Compressing in "Stages"
Stage 1: Adding Control Compression
The purpose of this compression stage is to control any sudden high-level peak that could cause the average level to be brought lower. This compression has much the same effect as "tape compression" in analog recording, and can be omitted if the mix was originally recorded on analog tape.
We need somewhat of a soft knee compressor will be used with a compression ratio moving towards limiting (5:1 to 9:1). Attack time should be fast (1 - 2 ms.) and the release time medium-fast (40 - 50 ms.). When we set the threshold so that gain reduction peaks to -3, so that it effects only the loudest peaks. Makeup gain can be set to restore level after compression (at least 2.0 dB). For mixes that have uncontrolled peaks, the higher ratios (8 or 9 to 1) should be used; slightly higher gain reduction could be allowed on these peaks, as long as there usually is no more than 3 dB reduction.
Stage 2: Adding Mild Compression
A mild amount of compression will give us general increase in apparent volume with very little objectionable effect on the dynamics of the tune. Done properly, the mix will often have twice the apparent level, especially in a mix that has a lot of musical dynamics.
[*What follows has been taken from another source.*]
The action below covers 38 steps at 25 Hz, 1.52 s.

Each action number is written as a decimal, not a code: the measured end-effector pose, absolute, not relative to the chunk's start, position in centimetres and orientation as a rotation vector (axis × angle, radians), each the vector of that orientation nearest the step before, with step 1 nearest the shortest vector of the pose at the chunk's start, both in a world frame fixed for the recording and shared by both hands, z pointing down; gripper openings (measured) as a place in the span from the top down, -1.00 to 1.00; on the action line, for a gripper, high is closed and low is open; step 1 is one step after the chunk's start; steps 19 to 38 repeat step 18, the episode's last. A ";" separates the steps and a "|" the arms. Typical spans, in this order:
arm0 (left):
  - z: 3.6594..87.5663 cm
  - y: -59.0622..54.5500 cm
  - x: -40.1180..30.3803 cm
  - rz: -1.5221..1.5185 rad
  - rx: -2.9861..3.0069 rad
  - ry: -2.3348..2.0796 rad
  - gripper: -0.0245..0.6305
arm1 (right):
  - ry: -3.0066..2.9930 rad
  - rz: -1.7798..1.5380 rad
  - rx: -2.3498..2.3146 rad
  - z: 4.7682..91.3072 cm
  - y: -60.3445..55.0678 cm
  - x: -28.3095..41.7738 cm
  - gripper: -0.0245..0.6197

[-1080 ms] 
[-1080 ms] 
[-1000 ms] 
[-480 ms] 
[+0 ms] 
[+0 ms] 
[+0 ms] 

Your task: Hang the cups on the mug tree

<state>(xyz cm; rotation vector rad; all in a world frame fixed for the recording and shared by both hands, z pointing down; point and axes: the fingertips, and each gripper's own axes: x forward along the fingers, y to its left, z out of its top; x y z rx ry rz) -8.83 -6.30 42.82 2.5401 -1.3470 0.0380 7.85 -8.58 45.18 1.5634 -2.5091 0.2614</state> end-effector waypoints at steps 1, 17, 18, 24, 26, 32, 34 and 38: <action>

When we say mild, we mean both a low compression ratio (between 1.5:1 and 2.0:1) and mild amount of gain reduction (6 dB). The attack time should be fast, but not at 0 (one or two milliseconds so that the compressor begins to compress right after any transient attack begins. We will be adding additional dynamics processing to control the initial peak of a transient, which is usually formed in the first 2 ms. The release time should be medium (100 ms. range) or a variable-release can be used.
We will be using a plug-in made by T.C. Electronic** called MasterX.** The compression and dynamic processing in this plug-in is done in three separate bands. The bass, midrange, and treble ranges are split, compressed separately, and re-combined back into one signal. With this kind of arrangement will prevent most compression pumping problems and make it much harder to hear the compressor working. .
The plug-in will automatically apply makeup gain after the gain reduction so that the original peak level is attained after compression. As you move the threshold slider down you will hear an increase in the volume of the lower-level passages and instruments, plus an increase in the apparent level of the mix.
Stage 3: Adding The Final Loud Edge
Final increases to the apparent level will occur by applying limiting to control transient peaks. We will often use a Waves** program called L1 Ultra-maximizer to accomplish this task. In previous compression stages we only controlled peaks after 2 ms. With the maximizer the attack time will set to "0" ms, and the release time at the ultra-fast setting of 1.0 ms. With these time parameter settings, the transient peaks will be literally sheared off. If you do not have a Waves Maximizer, use a fast-acting limiter and adjust the attack/release times according to the above times.
Care must be exercised in applying this limiting. Since it is literally clipping the signal, there is perceptible distortion being added. A little bit can cause a nice "edge" to the mix and too much causes it to sound dirty. The changing gain-reduction metering is fast-acting, making it hard to read the amount of gain reduction being applied. Fortunately, there is a maximum gain reduction figure (in dB ) that is displayed below the metering. It is a good idea to set the threshold for 5 dB or less gain reduction at this stage, although the ears should be your guide.
Don't expect to become an expert in one lesson. Carefully following these guidelines, however, should greatly improve your final sound.
Specifically, I am curious about attacks. Is a 1-2 ms attack the standard for average, modern music mastering purposes (where 2 would be a relatively slow attack and 1 would be relatively fast)? It seems a bit quick to me ...
What average range do you tend to work within?
Are there any constructive comments or suggestions to add on other points?
So far that passage has been the best resource I've come across for how, in general, to practically compress/limit music.